Each line from the first entry to the line with "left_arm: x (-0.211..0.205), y", both included, is to be returned unchanged, with any pictures dropped.

***

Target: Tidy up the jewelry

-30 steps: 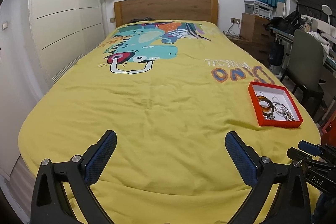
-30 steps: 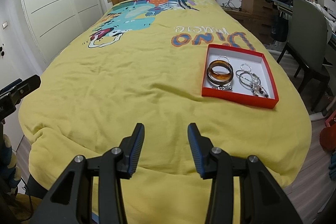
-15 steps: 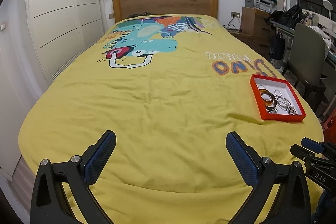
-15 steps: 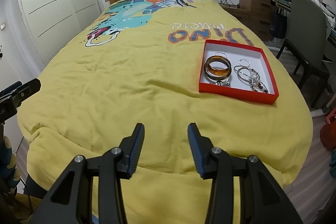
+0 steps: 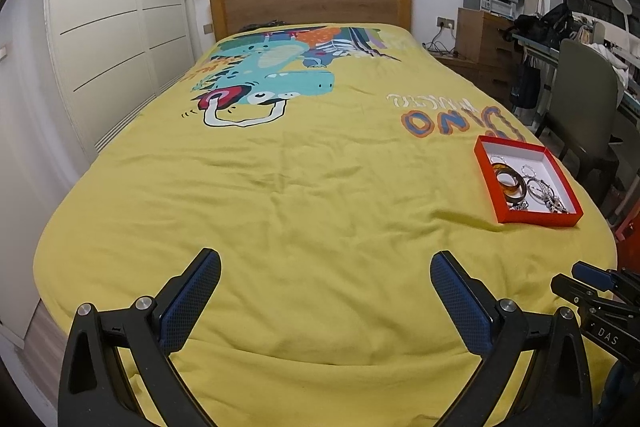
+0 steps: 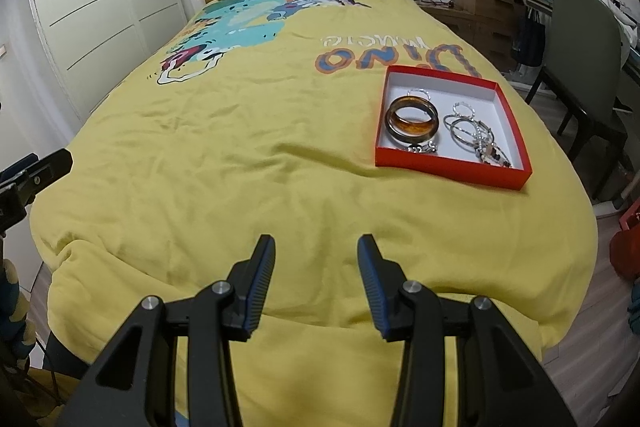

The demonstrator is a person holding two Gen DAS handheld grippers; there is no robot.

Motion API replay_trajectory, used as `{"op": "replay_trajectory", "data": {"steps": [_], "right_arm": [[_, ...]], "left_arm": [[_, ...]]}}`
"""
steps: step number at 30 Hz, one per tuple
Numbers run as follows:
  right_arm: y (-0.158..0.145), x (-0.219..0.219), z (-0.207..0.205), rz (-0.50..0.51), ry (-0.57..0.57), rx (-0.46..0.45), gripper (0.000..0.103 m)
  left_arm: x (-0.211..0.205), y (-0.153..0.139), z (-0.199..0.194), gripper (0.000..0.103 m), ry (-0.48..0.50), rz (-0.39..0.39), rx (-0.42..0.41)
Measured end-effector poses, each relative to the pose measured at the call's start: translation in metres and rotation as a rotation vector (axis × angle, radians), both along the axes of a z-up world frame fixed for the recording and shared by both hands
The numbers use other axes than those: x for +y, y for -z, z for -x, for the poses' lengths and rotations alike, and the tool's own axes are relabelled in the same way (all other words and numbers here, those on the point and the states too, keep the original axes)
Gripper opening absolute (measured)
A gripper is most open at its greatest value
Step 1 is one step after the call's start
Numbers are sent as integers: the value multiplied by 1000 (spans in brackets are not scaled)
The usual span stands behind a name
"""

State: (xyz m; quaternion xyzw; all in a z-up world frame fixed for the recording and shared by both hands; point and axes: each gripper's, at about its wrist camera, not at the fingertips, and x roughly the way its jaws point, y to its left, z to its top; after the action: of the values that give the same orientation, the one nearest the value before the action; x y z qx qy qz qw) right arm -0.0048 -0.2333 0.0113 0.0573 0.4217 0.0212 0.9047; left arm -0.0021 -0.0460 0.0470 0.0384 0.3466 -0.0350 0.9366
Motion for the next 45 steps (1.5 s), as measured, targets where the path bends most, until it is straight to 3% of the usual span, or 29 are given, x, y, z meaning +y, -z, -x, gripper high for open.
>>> {"op": "replay_trajectory", "data": {"steps": [23, 25, 45], "right_arm": [[3, -7, 1, 17, 44, 3, 41], [2, -7, 2, 22, 52, -1, 57], [-5, -15, 5, 54, 102, -28, 64]], "left_arm": [[-3, 3, 1, 103, 17, -3, 6], [-3, 3, 1, 103, 21, -3, 7], [-7, 6, -2, 103, 37, -15, 22]]}}
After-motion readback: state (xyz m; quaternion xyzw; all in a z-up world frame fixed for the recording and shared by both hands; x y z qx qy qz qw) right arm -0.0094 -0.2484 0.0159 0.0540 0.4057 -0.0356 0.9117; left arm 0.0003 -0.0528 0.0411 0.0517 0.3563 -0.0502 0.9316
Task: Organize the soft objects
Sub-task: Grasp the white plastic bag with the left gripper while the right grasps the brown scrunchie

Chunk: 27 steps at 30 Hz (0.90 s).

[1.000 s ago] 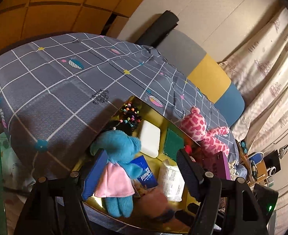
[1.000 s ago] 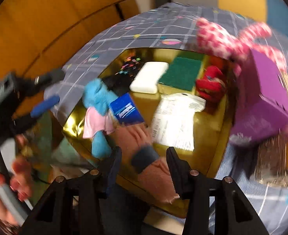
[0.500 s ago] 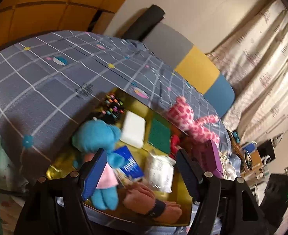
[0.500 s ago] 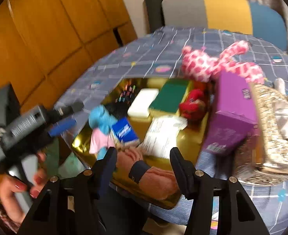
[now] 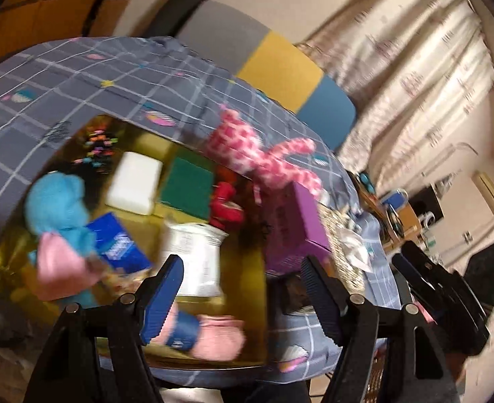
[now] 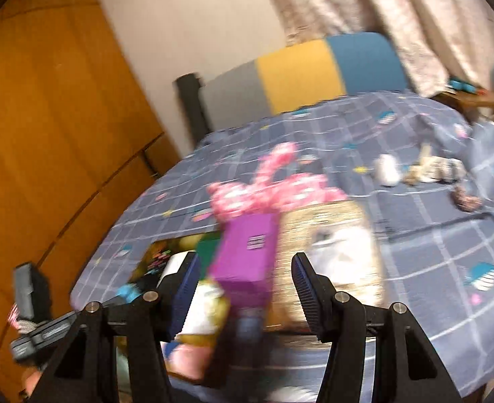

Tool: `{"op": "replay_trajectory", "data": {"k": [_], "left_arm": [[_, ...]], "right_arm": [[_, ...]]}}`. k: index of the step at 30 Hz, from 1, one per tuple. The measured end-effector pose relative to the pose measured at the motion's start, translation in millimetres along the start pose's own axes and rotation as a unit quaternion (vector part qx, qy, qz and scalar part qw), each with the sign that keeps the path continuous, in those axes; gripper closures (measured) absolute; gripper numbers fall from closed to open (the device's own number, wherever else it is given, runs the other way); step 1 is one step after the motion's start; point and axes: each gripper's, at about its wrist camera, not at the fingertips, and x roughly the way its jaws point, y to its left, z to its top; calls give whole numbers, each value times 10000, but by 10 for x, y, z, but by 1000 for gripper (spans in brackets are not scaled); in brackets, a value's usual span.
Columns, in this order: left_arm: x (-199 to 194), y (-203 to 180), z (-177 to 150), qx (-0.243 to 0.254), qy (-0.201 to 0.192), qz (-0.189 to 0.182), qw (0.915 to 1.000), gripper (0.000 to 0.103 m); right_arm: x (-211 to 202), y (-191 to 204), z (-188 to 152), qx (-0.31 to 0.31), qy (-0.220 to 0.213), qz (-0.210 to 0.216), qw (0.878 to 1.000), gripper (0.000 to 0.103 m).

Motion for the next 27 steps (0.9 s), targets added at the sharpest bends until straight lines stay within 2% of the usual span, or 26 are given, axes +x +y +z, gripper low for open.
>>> {"op": "replay_trajectory", "data": {"k": [9,16,21,27], "left_arm": [[264,-657,19,655,295,-367,9967,30],[515,-1162,12,1118,587,-498,9907,30],[682,-1471,-20,1344,799,-597,9859,30],[891,-1773,-19,1566,1078,-547,9802,30]], "right_arm": [[9,-1216,-1,713,257,-1072,9913,44],[245,-2093,-19,733,728,-1870,9769,44],[396,-2657,367,780,340,-2326,9689,44],[827,-3187,714,1128,264,-2391,9641,44]]}}
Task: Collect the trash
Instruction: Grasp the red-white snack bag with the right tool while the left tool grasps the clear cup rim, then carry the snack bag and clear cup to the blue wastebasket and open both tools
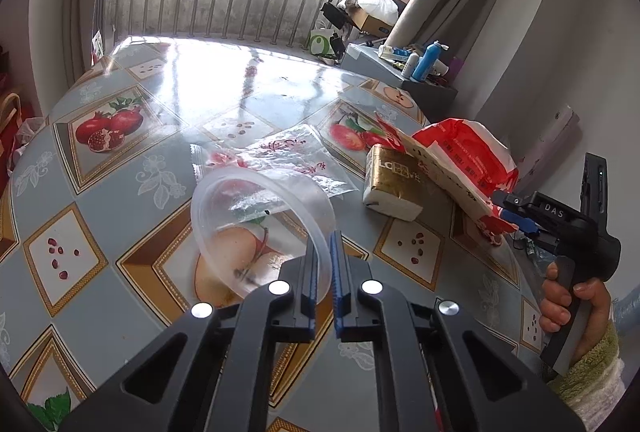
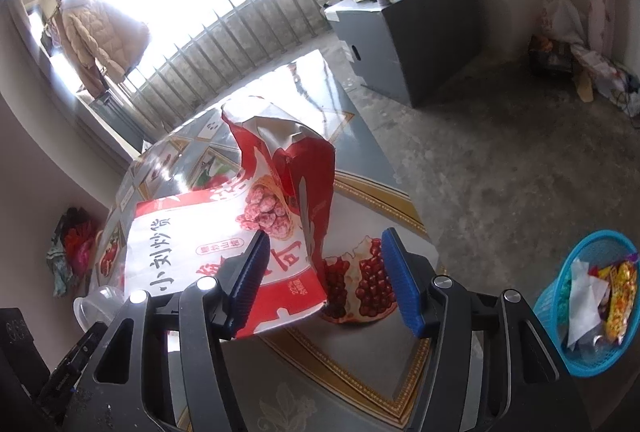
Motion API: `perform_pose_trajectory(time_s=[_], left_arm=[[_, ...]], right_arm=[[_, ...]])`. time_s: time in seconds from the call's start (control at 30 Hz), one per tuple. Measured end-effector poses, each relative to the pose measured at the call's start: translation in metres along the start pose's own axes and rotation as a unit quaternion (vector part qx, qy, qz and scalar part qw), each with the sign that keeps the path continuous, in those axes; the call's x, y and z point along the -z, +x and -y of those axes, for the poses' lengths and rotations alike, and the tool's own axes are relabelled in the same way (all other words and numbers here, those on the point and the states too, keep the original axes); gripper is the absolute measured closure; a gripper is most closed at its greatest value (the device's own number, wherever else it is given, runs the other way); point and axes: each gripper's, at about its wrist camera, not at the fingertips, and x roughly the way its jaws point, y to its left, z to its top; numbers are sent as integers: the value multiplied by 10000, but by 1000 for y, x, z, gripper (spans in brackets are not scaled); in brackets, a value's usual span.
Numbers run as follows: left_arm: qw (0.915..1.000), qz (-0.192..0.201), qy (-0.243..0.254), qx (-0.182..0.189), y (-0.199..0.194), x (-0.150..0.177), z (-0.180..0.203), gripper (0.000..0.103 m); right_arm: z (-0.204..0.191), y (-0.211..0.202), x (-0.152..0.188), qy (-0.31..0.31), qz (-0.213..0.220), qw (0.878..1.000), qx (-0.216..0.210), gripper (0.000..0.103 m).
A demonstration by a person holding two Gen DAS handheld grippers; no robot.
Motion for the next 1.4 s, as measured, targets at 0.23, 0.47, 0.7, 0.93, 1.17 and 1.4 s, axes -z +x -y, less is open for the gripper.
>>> perform_pose_trajectory(time_s=[0.23, 0.47, 0.7, 0.93, 1.17, 1.4], left_arm=[[10000, 13, 38, -25, -1, 0, 0, 98], [10000, 37, 22, -27, -2, 0, 0, 98], [10000, 87, 1, -19, -5, 1, -1, 98], [9999, 102, 1, 20, -8, 1, 1, 98], [9999, 48, -12, 96, -15, 7, 3, 98], [9998, -112, 86, 161, -20, 19, 10, 98]], right_arm=[[-2, 10, 1, -87, -157, 9998, -8, 77], [-2, 11, 1, -162, -178, 9997, -35, 98], [1, 6, 4, -130, -107, 9997, -148, 101], [6, -1, 10, -18, -3, 9994, -355, 102], [21, -12, 21, 209, -25, 9983, -542, 102], [29, -44, 47, 133, 29, 9979, -629, 102]])
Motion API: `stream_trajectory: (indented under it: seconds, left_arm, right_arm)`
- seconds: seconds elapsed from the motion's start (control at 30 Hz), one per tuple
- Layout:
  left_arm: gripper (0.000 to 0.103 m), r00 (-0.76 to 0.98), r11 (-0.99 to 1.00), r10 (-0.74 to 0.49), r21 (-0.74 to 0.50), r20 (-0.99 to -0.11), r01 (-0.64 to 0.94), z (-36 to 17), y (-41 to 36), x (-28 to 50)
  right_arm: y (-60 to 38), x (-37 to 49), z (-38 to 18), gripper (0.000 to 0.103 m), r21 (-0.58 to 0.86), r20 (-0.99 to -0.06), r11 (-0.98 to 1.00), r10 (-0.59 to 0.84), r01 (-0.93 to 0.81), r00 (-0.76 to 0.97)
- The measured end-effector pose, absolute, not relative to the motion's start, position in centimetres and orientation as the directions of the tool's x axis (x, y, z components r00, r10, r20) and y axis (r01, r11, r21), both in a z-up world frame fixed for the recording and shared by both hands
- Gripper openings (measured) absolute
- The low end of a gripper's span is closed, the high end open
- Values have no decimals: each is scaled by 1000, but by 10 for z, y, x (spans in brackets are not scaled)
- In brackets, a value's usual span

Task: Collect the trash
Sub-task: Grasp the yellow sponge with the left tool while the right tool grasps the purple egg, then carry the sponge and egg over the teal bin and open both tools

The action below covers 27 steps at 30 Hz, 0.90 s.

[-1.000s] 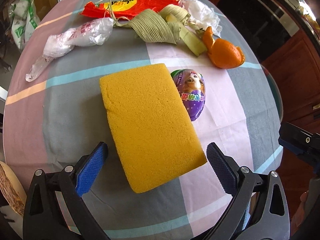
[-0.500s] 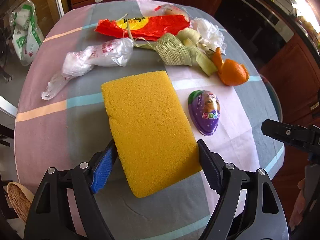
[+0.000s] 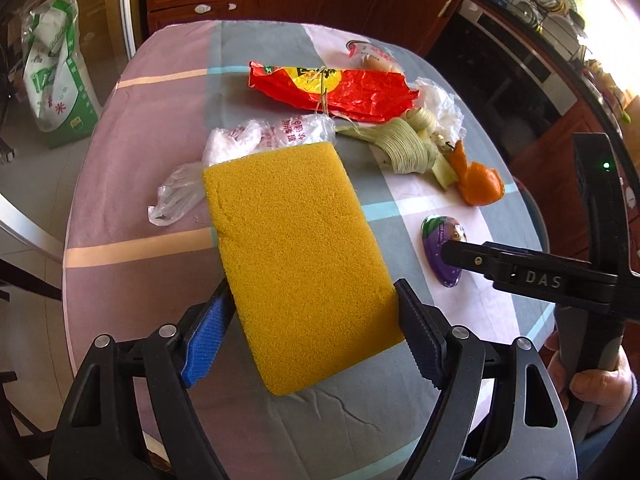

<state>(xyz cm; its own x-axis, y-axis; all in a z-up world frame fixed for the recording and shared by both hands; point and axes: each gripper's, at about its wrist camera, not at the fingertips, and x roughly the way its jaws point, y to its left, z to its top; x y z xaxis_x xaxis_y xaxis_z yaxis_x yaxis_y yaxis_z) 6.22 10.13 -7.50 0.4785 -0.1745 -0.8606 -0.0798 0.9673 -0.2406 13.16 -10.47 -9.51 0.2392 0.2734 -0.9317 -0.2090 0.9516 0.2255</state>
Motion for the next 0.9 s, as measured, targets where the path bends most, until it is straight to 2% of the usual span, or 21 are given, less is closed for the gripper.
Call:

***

**ANSWER FOR THIS EXERCISE**
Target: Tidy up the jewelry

-30 steps: 
-30 steps: 
-15 steps: 
-15 steps: 
+0 steps: 
+0 steps: 

The demonstrator is a person holding two Gen DAS handheld grippers; there is no robot.

Motion API replay_trajectory, used as `{"op": "replay_trajectory", "data": {"steps": [_], "right_arm": [[_, ...]], "left_arm": [[_, ...]]}}`
"""
steps: step number at 30 Hz, one per tuple
Numbers run as follows:
  right_arm: y (-0.158..0.145), x (-0.219..0.219), z (-0.207..0.205), rz (-0.50..0.51), ry (-0.57..0.57), rx (-0.46..0.45), gripper (0.000..0.103 m)
  left_arm: x (-0.211..0.205), y (-0.153..0.139), z (-0.199..0.194), gripper (0.000..0.103 m), ry (-0.48..0.50), rz (-0.39..0.39), rx (-0.42..0.41)

Here the exercise is finished.